| What you should do |
All that is wanted is the exact lines from the first line of the data below through the line with "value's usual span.", both ends included, with pictures omitted.

(Entries supplied begins)

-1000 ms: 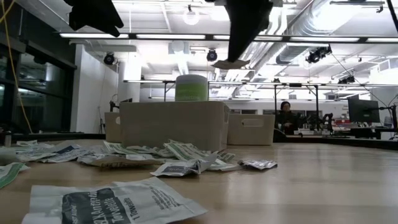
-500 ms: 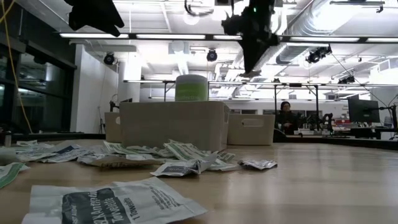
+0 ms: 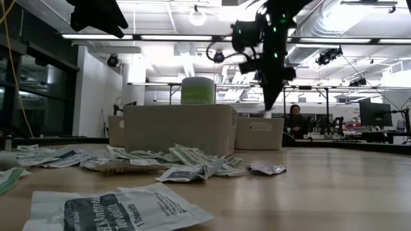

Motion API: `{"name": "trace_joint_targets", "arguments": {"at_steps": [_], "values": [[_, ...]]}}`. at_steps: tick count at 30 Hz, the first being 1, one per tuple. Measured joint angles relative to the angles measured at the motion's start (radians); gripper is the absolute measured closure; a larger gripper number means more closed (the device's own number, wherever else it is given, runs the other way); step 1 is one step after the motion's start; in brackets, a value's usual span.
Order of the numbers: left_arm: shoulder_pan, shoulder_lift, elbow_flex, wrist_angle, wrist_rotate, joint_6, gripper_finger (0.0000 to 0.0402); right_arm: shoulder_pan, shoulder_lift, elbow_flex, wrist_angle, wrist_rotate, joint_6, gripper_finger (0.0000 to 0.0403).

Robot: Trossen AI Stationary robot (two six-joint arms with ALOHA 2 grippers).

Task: Pick & Place First Aid Supplies
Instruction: Put the towelette pack into the right bin, then put the right ointment pack into the bottom center bin

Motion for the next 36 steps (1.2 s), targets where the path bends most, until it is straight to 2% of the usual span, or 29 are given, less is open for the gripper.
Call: {"name": "trace_joint_targets", "arguments": {"at_steps": [4, 12, 18, 26, 31, 36], "values": [[0.0, 0.0, 0.0, 0.0, 0.0, -0.003, 0.0254, -0.045, 0.0, -0.056, 0.091, 0.002, -0.142, 0.0403], [0.0, 0.0, 0.0, 0.0, -0.003, -0.004, 0.0254, -0.114, 0.0, -0.096, 0.218, -0.001, -0.323, 0.0403], [0.0, 0.0, 0.0, 0.0, -0.003, -0.004, 0.0254, -0.132, 0.0, -0.096, 0.261, 0.0, -0.501, 0.0403], [0.0, 0.0, 0.0, 0.0, -0.003, -0.026, 0.0254, -0.157, 0.0, -0.096, 0.268, -0.071, -0.602, 0.0399], [0.0, 0.0, 0.0, 0.0, -0.002, -0.028, 0.0254, -0.157, 0.0, -0.096, 0.271, -0.066, -0.672, 0.0365], [0.0, 0.0, 0.0, 0.0, -0.002, -0.035, 0.0254, -0.154, 0.0, -0.096, 0.276, -0.022, -0.645, 0.031]]}}
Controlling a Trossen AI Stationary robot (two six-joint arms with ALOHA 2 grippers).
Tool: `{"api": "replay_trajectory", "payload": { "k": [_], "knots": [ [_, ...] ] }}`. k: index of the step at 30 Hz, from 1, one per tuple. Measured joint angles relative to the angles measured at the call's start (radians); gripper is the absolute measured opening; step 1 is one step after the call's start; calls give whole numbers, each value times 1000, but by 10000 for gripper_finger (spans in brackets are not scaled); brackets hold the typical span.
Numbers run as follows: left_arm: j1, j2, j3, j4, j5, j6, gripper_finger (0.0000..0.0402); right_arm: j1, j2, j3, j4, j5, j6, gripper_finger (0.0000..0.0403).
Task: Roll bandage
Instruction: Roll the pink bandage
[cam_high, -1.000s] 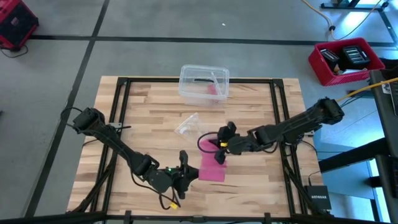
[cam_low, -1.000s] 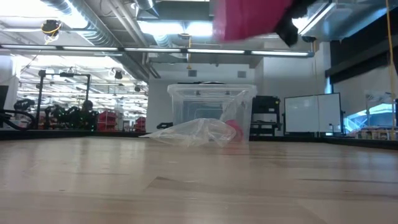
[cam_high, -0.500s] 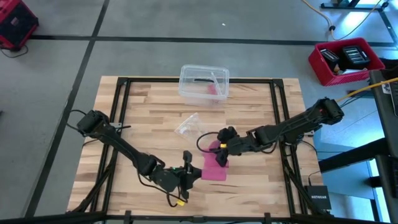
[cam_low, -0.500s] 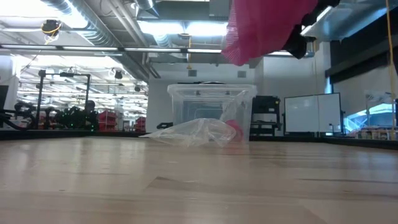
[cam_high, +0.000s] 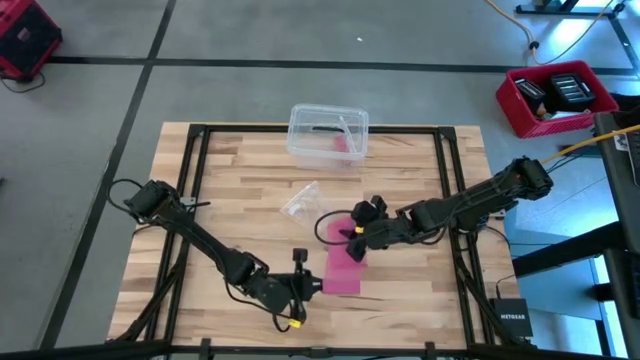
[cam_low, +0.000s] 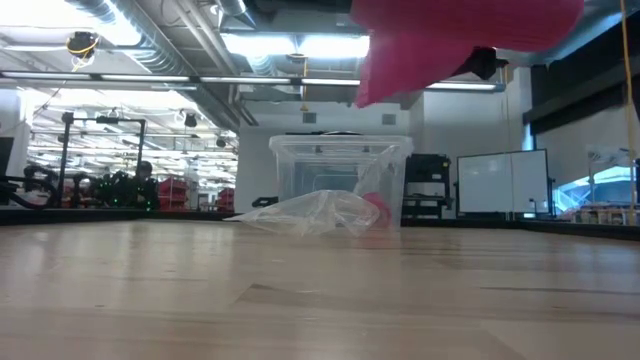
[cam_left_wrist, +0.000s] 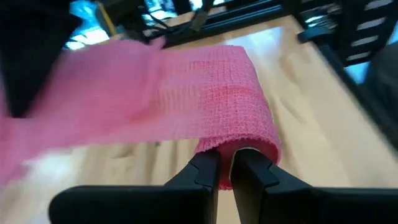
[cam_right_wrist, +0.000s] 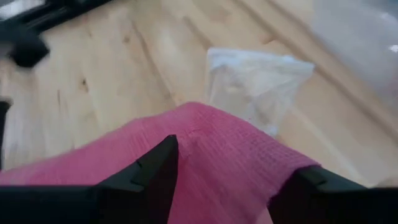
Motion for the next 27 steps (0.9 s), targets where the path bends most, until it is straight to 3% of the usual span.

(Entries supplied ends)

| Problem solution |
-1000 ms: 
-500 ms: 
+0 ms: 

Motion API: `{"name": "trace_joint_targets", "arguments": {"at_steps": [_], "values": [[_, ...]]}}`. at_steps: tick count at 30 Hz, the first being 1, one per tuple. Measured joint angles relative to the angles measured at the motion's start (radians); gripper is the absolute measured closure; a larger gripper number means more closed (the device's own number, wherever else it is given, runs the other way); step 1 is one step after the motion's start; in brackets, a value's usual span.

This exercise requires no further response.